Results:            Institutions with an ASP (42.9%) tended to have more admissions annually (60% > 5000 and 20% < 5001), produce an antibiogram (100%), and have an ID consult service (93.3%).  The mean yearly antimicrobial expenditure for antibacterials and antifungals was $1.138 million.  All ASP teams included an ID physician but ID/clinical pharmacists, clinical microbiologists, and infection control professionals were also common.  Only 13.3% had an ID fellowship program.  73.3% of the institutions did not have a pharmacist dedicated to the management of antimicrobials.  Most ASPs combined “front end,” “back end,” automatic stop order, required ID consult, verbal approval, and antibiotic restriction approaches.  The most frequent stewardship techniques were parenteral to oral conversion (86.7%), guidelines and clinical pathways (80%), and a closed formulary (80%).  Success was frequently measured by expenditures.  73.3% reported physicians at their institutions agreed with the policies.

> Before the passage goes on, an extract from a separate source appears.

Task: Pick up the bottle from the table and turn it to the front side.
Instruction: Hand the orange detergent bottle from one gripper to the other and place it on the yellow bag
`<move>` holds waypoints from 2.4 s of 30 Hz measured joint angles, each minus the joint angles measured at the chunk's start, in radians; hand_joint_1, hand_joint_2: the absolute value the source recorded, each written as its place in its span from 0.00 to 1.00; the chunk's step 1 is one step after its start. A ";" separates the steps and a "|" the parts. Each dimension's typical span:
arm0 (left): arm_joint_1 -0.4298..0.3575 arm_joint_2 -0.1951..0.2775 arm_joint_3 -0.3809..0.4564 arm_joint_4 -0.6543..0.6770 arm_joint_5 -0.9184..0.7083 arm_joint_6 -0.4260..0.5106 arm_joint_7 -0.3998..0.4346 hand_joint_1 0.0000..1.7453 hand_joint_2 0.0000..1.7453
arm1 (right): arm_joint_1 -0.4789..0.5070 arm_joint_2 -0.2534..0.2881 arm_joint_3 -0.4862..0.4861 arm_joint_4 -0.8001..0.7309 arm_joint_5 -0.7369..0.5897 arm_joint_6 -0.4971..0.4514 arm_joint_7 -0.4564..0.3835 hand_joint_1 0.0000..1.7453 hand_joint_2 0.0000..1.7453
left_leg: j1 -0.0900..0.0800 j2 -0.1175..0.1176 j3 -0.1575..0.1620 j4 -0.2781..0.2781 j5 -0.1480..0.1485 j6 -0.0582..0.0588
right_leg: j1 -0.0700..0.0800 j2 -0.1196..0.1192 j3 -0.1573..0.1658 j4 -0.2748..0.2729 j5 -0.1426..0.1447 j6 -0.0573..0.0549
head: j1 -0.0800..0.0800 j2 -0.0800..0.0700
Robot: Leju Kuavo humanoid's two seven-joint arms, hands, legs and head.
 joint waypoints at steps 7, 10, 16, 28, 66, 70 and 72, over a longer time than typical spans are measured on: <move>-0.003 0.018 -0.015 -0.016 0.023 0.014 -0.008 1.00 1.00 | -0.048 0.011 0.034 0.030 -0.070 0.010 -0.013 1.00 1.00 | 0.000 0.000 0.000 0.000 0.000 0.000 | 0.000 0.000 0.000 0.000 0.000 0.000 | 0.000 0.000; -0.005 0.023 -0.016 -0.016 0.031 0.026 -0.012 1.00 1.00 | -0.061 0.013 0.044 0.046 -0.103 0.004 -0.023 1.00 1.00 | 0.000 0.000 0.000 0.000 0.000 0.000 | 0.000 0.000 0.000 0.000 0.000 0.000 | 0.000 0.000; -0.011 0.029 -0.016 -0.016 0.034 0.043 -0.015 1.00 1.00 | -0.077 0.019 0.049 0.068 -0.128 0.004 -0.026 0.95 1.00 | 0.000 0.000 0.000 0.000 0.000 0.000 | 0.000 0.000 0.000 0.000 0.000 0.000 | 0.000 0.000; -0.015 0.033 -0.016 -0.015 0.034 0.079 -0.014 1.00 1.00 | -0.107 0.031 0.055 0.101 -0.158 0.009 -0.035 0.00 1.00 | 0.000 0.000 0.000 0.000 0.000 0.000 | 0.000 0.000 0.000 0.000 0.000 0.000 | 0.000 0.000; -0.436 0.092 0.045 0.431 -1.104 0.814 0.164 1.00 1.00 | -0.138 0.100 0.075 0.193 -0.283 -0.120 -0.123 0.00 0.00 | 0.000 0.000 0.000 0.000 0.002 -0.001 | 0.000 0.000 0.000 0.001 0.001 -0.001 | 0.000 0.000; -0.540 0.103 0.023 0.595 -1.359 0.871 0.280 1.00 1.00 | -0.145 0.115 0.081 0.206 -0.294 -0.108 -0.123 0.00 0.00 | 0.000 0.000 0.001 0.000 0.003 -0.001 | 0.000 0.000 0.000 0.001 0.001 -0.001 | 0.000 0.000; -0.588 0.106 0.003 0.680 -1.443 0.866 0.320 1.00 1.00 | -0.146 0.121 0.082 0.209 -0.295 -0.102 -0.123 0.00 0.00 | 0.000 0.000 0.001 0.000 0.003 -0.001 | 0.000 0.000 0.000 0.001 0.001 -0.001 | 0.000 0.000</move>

Institutions without an ASP (57.1%) tended to have fewer admissions annually (40% > 5000 and 40% < 5001) and not be teaching hospitals.  The mean yearly antimicrobial expenditure was $497,000.  Of these institutions, 90% had no ID pharmacist, 95% had no ID fellowship program, and 65% had no formal educational strategies for appropriate antimicrobial use.  However, 70% had an ID consult service and 90% had an antibiogram.  Despite not having an ASP, most institutions had automatic stop orders and/or used a “back end” approach (both 50%) in addition to using parenteral to oral conversion policies and having closed formularies (both 70%).  Only 40% reported physicians at their institution agreed with the policies.  Of institutions without an ASP, 60% had considered implementing a program.  The most common barrier to implementation was staffing constraints. 

Conclusions:   Institutions with an ASP had more admissions, proportionally higher antibiotic budgets, and were more likely to have an ID fellowship program and/or pharmacist. These hospitals had implemented several formal education and antimicrobial use policies and had a higher perceived acceptance of the ASP initiative by other physicians.